Vulvas can also display this type of congenital malformation. Epispadias of the vulva may occur when the urethra develops too far anteriorly, exiting in the clitoris or even more forward. This may not cause difficulty in urination but may cause problems with sexual satisfaction. Frequently, the clitoris is bifurcated at the site of urethral exit, and therefore clitoral sensation may be less intense during sexual intercourse due to frequent stimulation during urination.[citation needed]

Causes

Epispadias is an uncommon and partial form of a spectrum of failures of abdominal and pelvic fusion in the first months of embryogenesis known as the exstrophy – epispadias complex. While epispadias is inherent in all cases of exstrophy it can also, much less frequently, appear in isolation as the least severe form of the complex spectrum. It occurs as a result of defective migration of the genital tubercle primordium to the cloacal membrane, and so malformation of the genital tubercle, at about the 5th week of gestation.[citation needed]

Treatment

The main treatment for isolated epispadias is a comprehensive surgical repair of the genito-urinary area usually during the first 7 years of life, including reconstruction of the urethra, closure of the penile shaft and mobilisation of the corpora. The most popular and successful technique is known as the modified Cantwell-Ransley approach. In recent decades however increasing success has been achieved with the complete penile disassembly technique despite its association with greater and more serious risk of damage.

[citation needed]

Prognosis

Even with successful surgery, patients may have long-term problems with: [citation needed]

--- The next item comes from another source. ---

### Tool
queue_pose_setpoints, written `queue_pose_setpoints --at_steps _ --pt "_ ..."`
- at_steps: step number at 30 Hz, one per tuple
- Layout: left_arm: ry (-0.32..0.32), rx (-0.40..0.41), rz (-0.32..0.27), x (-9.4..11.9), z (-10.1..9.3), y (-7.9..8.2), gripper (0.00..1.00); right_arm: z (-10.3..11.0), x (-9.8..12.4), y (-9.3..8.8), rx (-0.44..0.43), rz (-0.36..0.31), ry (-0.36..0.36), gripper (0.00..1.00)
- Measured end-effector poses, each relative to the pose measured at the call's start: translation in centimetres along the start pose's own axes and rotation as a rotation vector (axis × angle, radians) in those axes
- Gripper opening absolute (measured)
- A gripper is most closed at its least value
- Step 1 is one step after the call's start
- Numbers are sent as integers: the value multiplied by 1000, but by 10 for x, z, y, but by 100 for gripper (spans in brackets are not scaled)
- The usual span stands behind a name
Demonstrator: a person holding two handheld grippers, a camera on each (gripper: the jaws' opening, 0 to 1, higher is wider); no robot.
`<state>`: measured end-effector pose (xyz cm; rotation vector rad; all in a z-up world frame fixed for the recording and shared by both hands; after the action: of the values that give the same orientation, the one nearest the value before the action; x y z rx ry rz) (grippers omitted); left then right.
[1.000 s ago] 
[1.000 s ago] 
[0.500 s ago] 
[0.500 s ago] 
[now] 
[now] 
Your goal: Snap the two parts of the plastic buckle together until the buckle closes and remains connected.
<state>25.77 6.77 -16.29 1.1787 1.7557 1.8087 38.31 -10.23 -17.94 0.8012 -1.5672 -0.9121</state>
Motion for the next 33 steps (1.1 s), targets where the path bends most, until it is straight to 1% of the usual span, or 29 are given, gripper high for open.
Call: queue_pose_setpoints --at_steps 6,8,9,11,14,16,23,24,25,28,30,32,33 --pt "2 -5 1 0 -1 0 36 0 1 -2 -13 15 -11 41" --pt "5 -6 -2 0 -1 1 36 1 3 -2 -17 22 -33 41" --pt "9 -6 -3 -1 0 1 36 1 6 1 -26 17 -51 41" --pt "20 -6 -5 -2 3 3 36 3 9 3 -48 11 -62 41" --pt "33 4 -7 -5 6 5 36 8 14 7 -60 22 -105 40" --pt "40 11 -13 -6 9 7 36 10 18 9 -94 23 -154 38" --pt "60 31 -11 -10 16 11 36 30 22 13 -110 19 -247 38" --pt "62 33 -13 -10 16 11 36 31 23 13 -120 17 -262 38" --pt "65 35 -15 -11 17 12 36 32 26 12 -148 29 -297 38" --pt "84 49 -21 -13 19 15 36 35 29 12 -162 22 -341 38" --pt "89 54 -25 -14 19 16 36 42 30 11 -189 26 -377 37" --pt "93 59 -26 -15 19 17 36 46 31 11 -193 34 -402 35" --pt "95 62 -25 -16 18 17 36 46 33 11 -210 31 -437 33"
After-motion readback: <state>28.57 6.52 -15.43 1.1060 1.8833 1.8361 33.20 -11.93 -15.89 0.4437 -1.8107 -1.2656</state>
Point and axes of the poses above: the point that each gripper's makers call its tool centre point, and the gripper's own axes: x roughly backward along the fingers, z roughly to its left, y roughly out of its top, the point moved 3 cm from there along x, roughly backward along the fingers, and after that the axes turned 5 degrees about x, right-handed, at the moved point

  • incontinence, where serious usually treated with some form of continent urinary diversion such as the Mitrofanoff
  • depression and psycho-social complications [citation needed]
  • sexual dysfunction [citation needed]

References

  1. ^ a b c S, Anand; Sw, Leslie; S, Lotfollahzadeh (January 2024). “Epispadias”. StatPearls. PMID 33085327.
  2. ^ “Epispadias: MedlinePlus Medical Encyclopedia”. medlineplus.gov. Retrieved 2017-07-13.
  3. ^ “Epispadias”. Johns Hopkins Medicine. Retrieved 2025-09-13.